Oil falls from 16-month high as OPEC production keeps on rising
Oil is trading above $51 a barrel after OPEC agreed Wednesday to trim the group’s output by 1.2 million barrels a day by January to stem a supply glut and buoy prices. Russia -- which isn’t part of the bloc -- has also pledged a reduction of as much as 300,000 barrels. Attention is now shifting to which other non-OPEC producers will reduce output when they meet in Vienna on Saturday. OPEC is hoping they will cut a further 300,000 barrels a day.
“The market is taking a breather; it has moved up strongly on sentiment after
the OPEC cut announcement,” Bjarne Schieldrop, chief commodities analyst at SEB Markets in Oslo, said by phone. The increase in production from Nigeria and Libya will be a “headache” and Schieldrop expects OPEC will cut back to 33 million barrels a day rather than its stated target of 32.5 million, he said.

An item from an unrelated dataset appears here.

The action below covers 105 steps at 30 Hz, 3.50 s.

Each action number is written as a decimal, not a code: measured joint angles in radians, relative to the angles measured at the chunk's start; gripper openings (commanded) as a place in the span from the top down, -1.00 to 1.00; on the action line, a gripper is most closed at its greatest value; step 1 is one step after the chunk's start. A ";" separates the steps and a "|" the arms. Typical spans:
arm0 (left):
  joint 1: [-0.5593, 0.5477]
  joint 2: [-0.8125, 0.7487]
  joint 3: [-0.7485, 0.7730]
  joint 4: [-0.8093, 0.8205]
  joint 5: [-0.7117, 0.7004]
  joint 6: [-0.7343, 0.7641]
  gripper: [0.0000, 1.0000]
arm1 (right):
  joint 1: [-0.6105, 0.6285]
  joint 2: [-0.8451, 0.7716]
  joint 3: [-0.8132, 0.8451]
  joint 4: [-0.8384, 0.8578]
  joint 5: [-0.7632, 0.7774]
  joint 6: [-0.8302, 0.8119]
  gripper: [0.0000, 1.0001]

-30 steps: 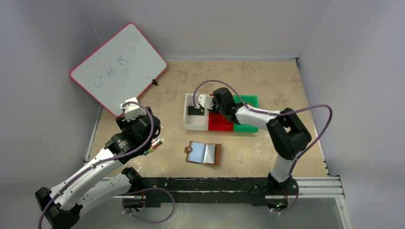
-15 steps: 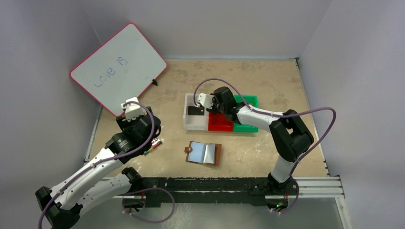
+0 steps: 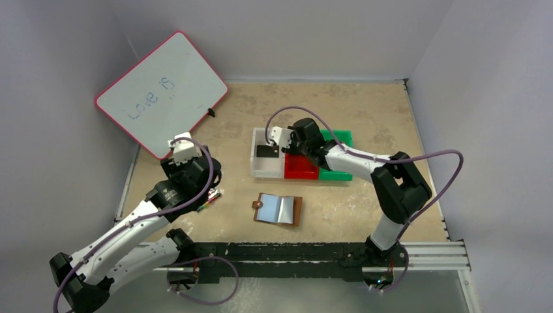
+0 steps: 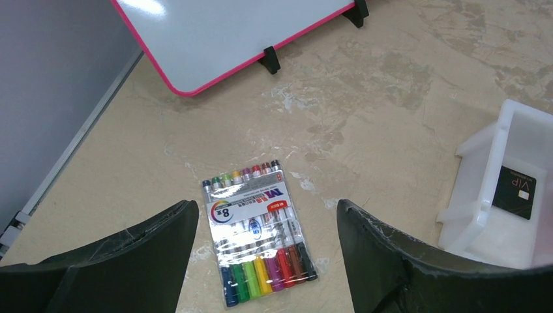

West Texas Intermediate for January delivery lost as much as 87 cents to $50.92 a barrel on the New York Mercantile Exchange, and was at $51.53 at 10:29 a.m. in London. The contract rose 0.2 percent to $51.79 on Monday, the highest close since July 2015. Total volume traded was about 15 percent above the 100-day average.
Vienna Meeting
Brent for February settlement lost as much as 59 cents, or 1.1 percent, to $54.35 a barrel on the London-based ICE Futures Europe exchange. The contract on Monday gained 48 cents to $54.94, also the highest close since July 2015. The global benchmark crude traded at a $2.27 premium to February WTI.
Other invitees to the meeting on Saturday include Oman, Bahrain, Colombia, Egypt, Trinidad and Tobago, Turkmenistan, Azerbaijan and Brunei. Altogether, the 14 nations pumped about 18.8 million barrels a day of oil last year, equivalent to 20 percent of global supply, according to data from BP Plc.